Recorded data
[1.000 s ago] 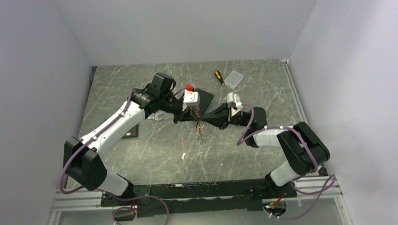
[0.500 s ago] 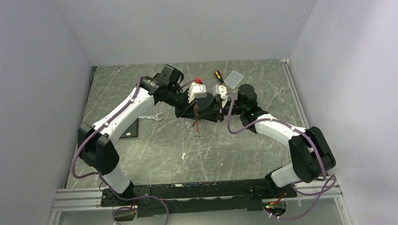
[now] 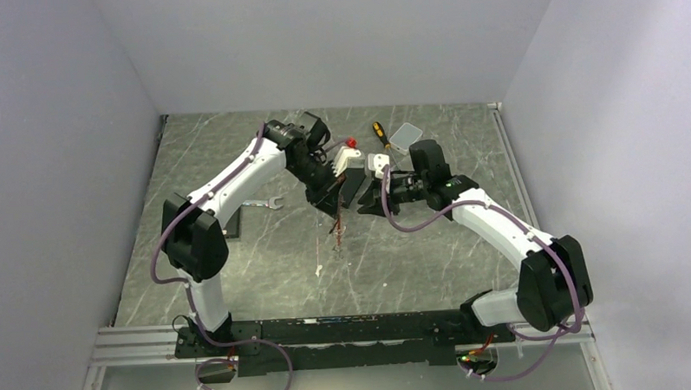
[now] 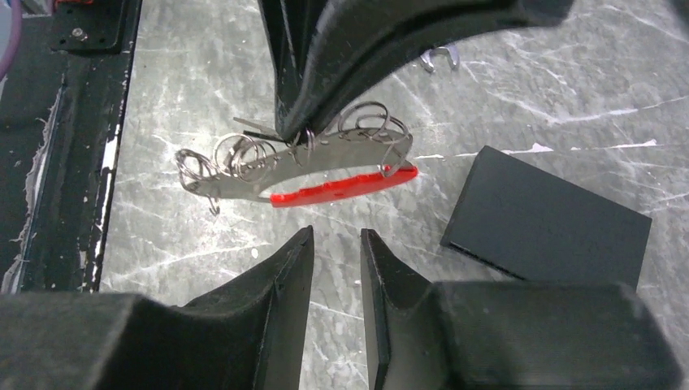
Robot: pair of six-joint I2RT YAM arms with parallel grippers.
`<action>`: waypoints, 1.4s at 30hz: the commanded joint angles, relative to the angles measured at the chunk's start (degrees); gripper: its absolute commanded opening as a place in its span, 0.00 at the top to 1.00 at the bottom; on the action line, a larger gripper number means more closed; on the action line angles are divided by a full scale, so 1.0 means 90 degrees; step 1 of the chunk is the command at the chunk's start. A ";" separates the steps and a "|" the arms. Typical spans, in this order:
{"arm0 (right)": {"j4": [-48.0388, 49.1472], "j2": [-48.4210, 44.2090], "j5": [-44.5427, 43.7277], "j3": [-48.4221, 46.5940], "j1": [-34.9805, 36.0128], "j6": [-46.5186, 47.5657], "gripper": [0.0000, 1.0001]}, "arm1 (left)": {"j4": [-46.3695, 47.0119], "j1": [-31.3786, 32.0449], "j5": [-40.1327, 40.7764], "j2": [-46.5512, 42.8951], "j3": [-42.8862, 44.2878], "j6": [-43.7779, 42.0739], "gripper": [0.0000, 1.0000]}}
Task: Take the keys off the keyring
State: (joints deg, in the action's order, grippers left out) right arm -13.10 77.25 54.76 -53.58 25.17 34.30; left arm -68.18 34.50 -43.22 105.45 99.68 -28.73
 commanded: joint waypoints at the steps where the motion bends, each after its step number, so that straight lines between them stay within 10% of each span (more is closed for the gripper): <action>1: -0.0390 -0.0183 -0.0263 -0.0382 0.0277 0.0190 0.68 | 0.0006 0.0045 -0.0170 0.0035 0.0216 0.0488 1.00; 42: 0.0491 0.0011 -0.1577 -0.0139 0.1066 -0.0167 0.64 | 0.1382 0.0275 0.0261 -0.0604 -0.0676 0.0468 1.00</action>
State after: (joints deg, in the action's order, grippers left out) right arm -10.74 77.21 39.44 -54.24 34.59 32.40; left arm -56.77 36.14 -40.56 102.52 92.99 -24.53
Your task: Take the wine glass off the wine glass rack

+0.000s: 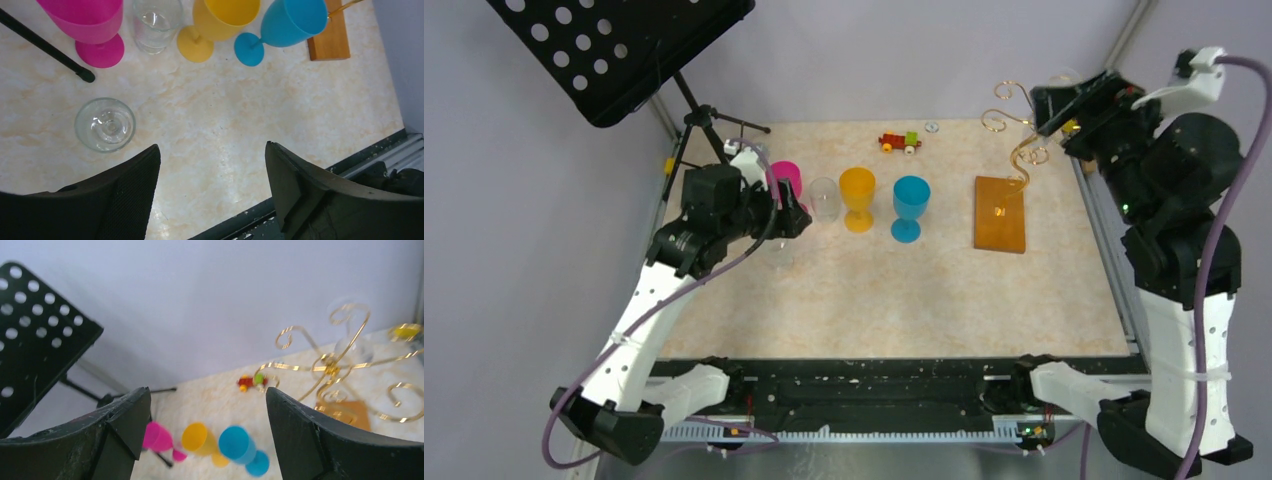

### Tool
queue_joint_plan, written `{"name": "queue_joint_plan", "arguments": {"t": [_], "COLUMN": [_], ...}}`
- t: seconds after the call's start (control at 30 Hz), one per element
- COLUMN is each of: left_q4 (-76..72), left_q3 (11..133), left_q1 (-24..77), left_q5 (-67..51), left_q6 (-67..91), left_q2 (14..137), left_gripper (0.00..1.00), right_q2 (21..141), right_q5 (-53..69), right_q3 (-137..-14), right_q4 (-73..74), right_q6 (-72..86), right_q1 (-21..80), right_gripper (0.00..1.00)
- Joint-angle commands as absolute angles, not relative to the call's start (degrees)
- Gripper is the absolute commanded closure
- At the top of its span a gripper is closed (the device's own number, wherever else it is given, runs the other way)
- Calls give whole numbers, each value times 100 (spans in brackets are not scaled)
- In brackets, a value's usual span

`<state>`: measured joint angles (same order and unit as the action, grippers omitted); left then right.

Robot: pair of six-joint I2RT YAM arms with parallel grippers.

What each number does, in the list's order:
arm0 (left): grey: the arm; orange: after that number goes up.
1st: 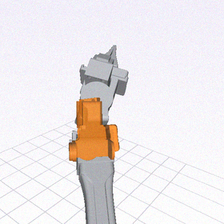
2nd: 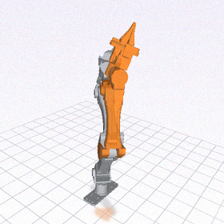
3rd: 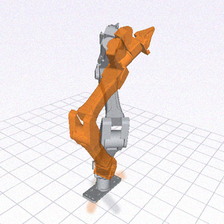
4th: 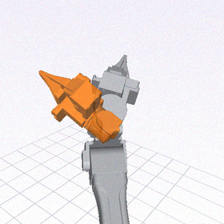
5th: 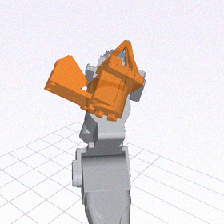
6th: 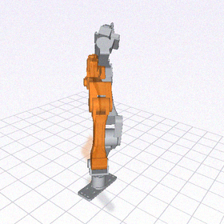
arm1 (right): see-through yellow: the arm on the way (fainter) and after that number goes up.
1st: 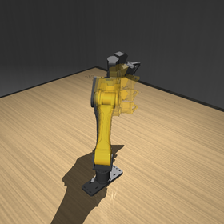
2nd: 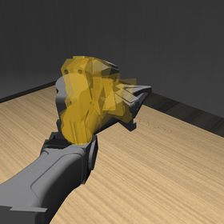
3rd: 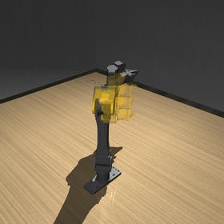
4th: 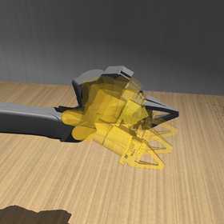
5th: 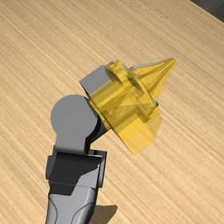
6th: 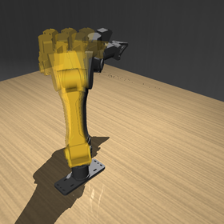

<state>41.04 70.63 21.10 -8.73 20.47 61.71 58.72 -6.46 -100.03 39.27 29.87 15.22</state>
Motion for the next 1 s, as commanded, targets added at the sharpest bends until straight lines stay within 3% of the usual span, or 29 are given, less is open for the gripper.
{"name": "queue_joint_plan", "arguments": {"t": [0.0,0.1,0.2,0.3,0.43,0.7,0.87,0.97], "left_q4": [3669,3682,3676,3596,3298,3116,2997,2958], "left_q3": [6890,6888,6872,6793,6640,6565,6548,6534], "left_q1": [2099,2098,2099,2099,2108,2105,2103,2104], "left_q5": [-1386,-1496,-1706,-1919,-2080,-2150,-2197,-2184], "left_q6": [2160,2177,2275,2360,2479,2511,2531,2499], "left_q2": [5883,5797,5771,5737,5652,5734,5798,5837], "left_gripper": [20,19,19,19,19,19,19,19], "right_q2": [6752,7313,7678,8117,8630,9220,9339,9460], "right_q5": [-1916,-1544,-70,1737,3209,3885,4040,3942], "right_q3": [-11405,-11982,-11910,-11612,-11146,-10793,-10365,-10457], "right_q4": [4367,4421,4063,3542,2798,2431,1633,1703], "right_q6": [2123,2129,2846,3897,4942,5412,5880,5946], "right_q1": [1533,990,-256,-1536,-2365,-2603,-2608,-2604], "right_gripper": [13,16,23,36,49,48,64,67]}}
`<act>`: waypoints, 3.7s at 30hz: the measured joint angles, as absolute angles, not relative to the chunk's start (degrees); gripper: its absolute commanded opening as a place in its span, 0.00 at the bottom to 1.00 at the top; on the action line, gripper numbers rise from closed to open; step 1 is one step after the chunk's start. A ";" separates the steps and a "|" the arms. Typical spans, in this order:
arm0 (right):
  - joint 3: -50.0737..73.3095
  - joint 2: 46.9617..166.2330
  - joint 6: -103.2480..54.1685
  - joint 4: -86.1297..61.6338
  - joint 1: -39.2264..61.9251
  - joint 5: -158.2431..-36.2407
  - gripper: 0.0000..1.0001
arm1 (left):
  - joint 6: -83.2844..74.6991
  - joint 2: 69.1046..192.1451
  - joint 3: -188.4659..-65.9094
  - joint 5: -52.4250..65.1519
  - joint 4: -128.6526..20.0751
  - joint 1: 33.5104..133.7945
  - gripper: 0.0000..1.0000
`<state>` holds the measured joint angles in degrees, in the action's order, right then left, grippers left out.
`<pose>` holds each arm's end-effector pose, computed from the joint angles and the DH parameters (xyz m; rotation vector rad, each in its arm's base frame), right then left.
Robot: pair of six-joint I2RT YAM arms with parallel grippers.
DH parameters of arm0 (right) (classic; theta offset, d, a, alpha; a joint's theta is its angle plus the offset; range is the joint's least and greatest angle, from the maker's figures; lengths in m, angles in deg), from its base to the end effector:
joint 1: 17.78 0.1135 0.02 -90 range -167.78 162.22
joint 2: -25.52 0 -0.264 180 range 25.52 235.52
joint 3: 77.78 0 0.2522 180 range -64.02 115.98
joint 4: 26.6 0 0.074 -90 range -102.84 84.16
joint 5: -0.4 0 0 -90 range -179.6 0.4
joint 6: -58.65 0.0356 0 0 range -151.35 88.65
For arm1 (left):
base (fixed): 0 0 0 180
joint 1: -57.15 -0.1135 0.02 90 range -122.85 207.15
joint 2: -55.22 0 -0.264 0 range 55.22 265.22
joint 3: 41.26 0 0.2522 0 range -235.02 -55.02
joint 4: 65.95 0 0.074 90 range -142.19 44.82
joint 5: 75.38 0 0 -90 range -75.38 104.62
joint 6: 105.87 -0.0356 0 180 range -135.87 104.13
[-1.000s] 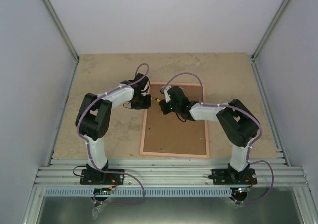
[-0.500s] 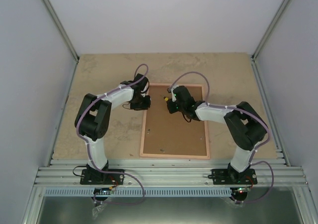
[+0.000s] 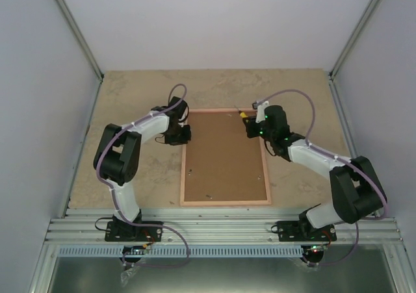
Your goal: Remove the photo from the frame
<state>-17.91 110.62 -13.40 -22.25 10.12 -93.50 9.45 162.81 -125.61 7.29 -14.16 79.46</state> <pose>0.2824 0.1523 0.2150 -0.2272 2.1222 0.5509 0.3311 -0.1408 0.1600 -0.0524 2.9359 -0.3278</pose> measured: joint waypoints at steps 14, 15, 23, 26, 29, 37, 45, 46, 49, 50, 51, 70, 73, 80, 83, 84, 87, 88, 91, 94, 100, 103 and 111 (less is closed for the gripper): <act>-33.43 105.68 -4.35 -30.14 -12.26 -102.84 0.00 | 7.53 165.15 -130.72 8.69 -11.28 73.05 0.22; -34.41 105.76 -3.67 -31.06 -13.55 -103.60 0.00 | 7.26 165.80 -131.99 8.91 -10.93 72.92 0.25; -37.19 110.49 -0.61 -37.64 -19.30 -107.71 0.01 | 6.28 166.26 -134.83 11.31 -10.91 72.73 0.53; -38.21 113.41 0.39 -39.26 -20.83 -108.58 0.05 | 6.30 163.84 -133.08 12.19 -11.43 72.73 0.59; -38.65 114.94 1.00 -41.25 -21.09 -109.57 0.10 | 6.63 158.66 -129.08 12.36 -11.91 72.73 0.65; -38.65 115.43 1.94 -41.68 -21.09 -109.85 0.27 | 8.62 148.25 -117.78 10.46 -13.82 72.73 0.69; -39.11 114.92 2.60 -39.52 -21.13 -109.48 0.40 | 10.43 144.10 -112.84 8.10 -14.21 72.73 0.72; -39.20 114.49 2.53 -39.02 -21.13 -109.50 0.40 | 10.54 143.97 -112.69 8.01 -14.25 72.73 0.73; -39.22 112.56 2.27 -37.05 -21.13 -109.48 0.43 | 10.56 143.97 -112.03 7.49 -14.41 72.73 0.73; -39.22 111.73 2.08 -36.11 -21.13 -109.46 0.44 | 10.54 143.97 -111.75 7.18 -14.34 72.73 0.73; -39.18 110.75 1.81 -35.02 -21.13 -109.35 0.46 | 10.54 143.97 -111.60 6.99 -14.25 72.73 0.74; -36.99 99.78 -2.23 -12.11 -4.72 -108.87 0.71 | 11.39 144.89 -106.17 3.42 -14.47 77.86 0.66; -36.60 101.83 -2.19 -11.28 -2.47 -109.90 0.73 | 11.90 146.11 -105.82 3.14 -14.47 78.43 0.66; -33.38 108.41 -1.75 -12.18 0.05 -113.30 0.74 | 12.99 147.95 -106.04 0.91 -16.20 78.63 0.65; -31.64 111.03 -1.42 -13.66 0.05 -114.83 0.74 | 13.51 149.41 -107.42 -0.82 -16.98 78.65 0.65; -30.83 111.91 -1.42 -13.68 0.02 -114.77 0.74 | 13.86 150.11 -108.14 -1.15 -16.88 78.61 0.65; -27.74 114.92 -1.57 -13.88 -0.74 -114.03 0.74 | 14.61 152.86 -111.33 -1.30 -16.50 78.28 0.65; -26.83 115.91 -1.71 -13.95 -0.96 -113.70 0.74 | 14.69 154.15 -112.95 -1.15 -16.13 78.17 0.65; -22.96 119.56 -2.27 -14.27 -1.99 -112.69 0.74 | 14.65 158.18 -118.04 -0.01 -15.65 77.95 0.66; -19.22 122.90 -3.21 -14.21 -3.06 -112.19 0.74 | 14.34 162.35 -123.66 1.67 -15.28 77.78 0.66; -15.02 125.98 -5.09 -12.90 -3.47 -112.08 0.82 | 13.69 164.23 -126.52 3.58 -15.74 77.60 0.70; -15.07 125.44 -6.16 -11.81 -3.12 -112.08 0.87 | 13.49 163.07 -125.45 4.89 -15.61 77.69 0.70; -18.39 118.99 -8.42 -8.20 -2.79 -111.62 0.94 | 13.47 155.03 -116.75 6.11 -14.56 78.02 0.67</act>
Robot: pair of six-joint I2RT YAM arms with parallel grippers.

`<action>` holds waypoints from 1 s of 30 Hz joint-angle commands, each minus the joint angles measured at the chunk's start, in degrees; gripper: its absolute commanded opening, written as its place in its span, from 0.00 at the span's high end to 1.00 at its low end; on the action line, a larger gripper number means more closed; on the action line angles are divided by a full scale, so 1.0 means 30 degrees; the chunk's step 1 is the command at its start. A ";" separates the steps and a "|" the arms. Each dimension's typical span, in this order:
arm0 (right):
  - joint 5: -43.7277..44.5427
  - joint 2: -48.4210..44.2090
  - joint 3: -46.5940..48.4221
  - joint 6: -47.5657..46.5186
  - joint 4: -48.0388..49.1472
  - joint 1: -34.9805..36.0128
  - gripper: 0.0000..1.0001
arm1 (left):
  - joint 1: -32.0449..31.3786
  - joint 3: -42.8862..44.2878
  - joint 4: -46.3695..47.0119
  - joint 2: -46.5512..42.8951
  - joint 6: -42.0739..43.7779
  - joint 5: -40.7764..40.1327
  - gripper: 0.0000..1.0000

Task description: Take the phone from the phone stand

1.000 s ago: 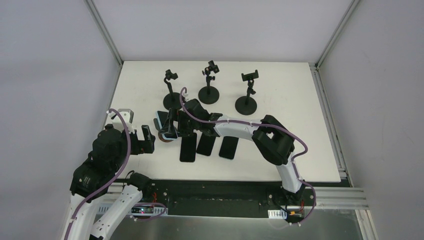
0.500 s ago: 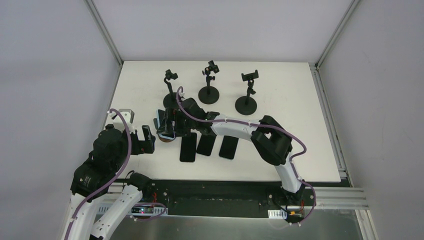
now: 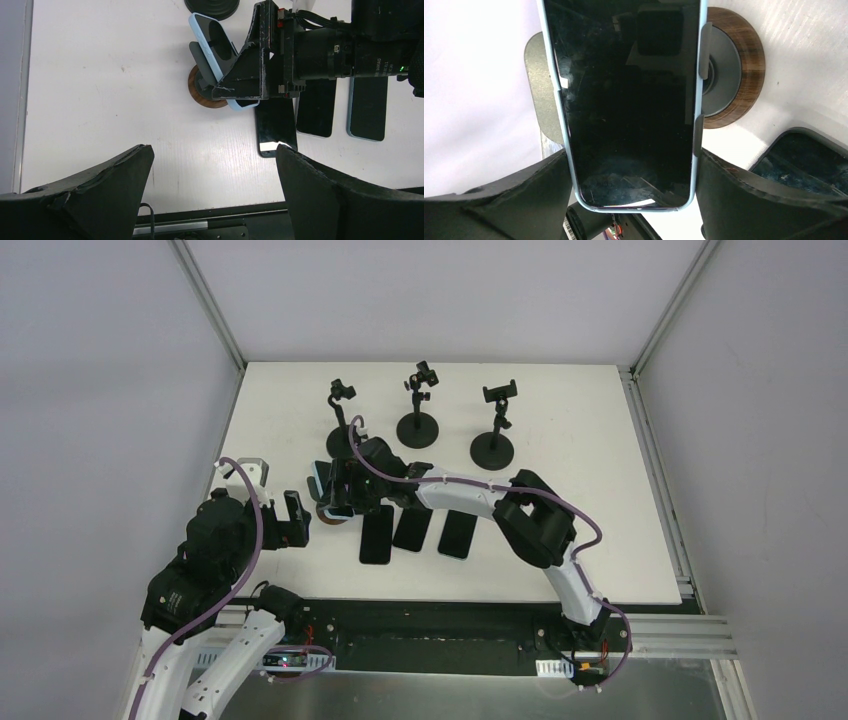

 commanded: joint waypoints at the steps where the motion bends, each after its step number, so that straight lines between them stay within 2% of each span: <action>1: 0.0096 -0.0108 0.0849 -0.0170 0.0108 0.0003 0.20 | 0.0061 0.0074 0.0127 0.0150 0.0182 0.0166 0.01; 8: -0.0199 -0.1382 0.0288 -0.0433 0.0299 -0.0023 0.52 | 0.0068 -0.0018 0.0133 0.0313 0.0152 0.0285 0.01; 15: -0.1201 -0.3072 -0.0837 -0.0263 0.1568 -0.0052 0.74 | 0.0083 -0.0119 0.0123 0.0107 0.0050 0.0263 0.01; 20: -0.2170 -0.4005 -0.1487 0.0253 0.3479 -0.0109 0.80 | 0.0075 -0.0097 0.0124 0.0148 0.0033 0.0319 0.01; 30: -0.2839 -0.4845 -0.2466 0.0591 0.5008 -0.0245 0.91 | 0.0068 -0.0192 0.0116 -0.0017 0.0025 0.0180 0.01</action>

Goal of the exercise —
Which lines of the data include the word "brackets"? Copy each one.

Completed exercise —
- Calls give whole numbers, each value times 100 (spans in brackets are not scaled)
- In brackets, a value's usual span

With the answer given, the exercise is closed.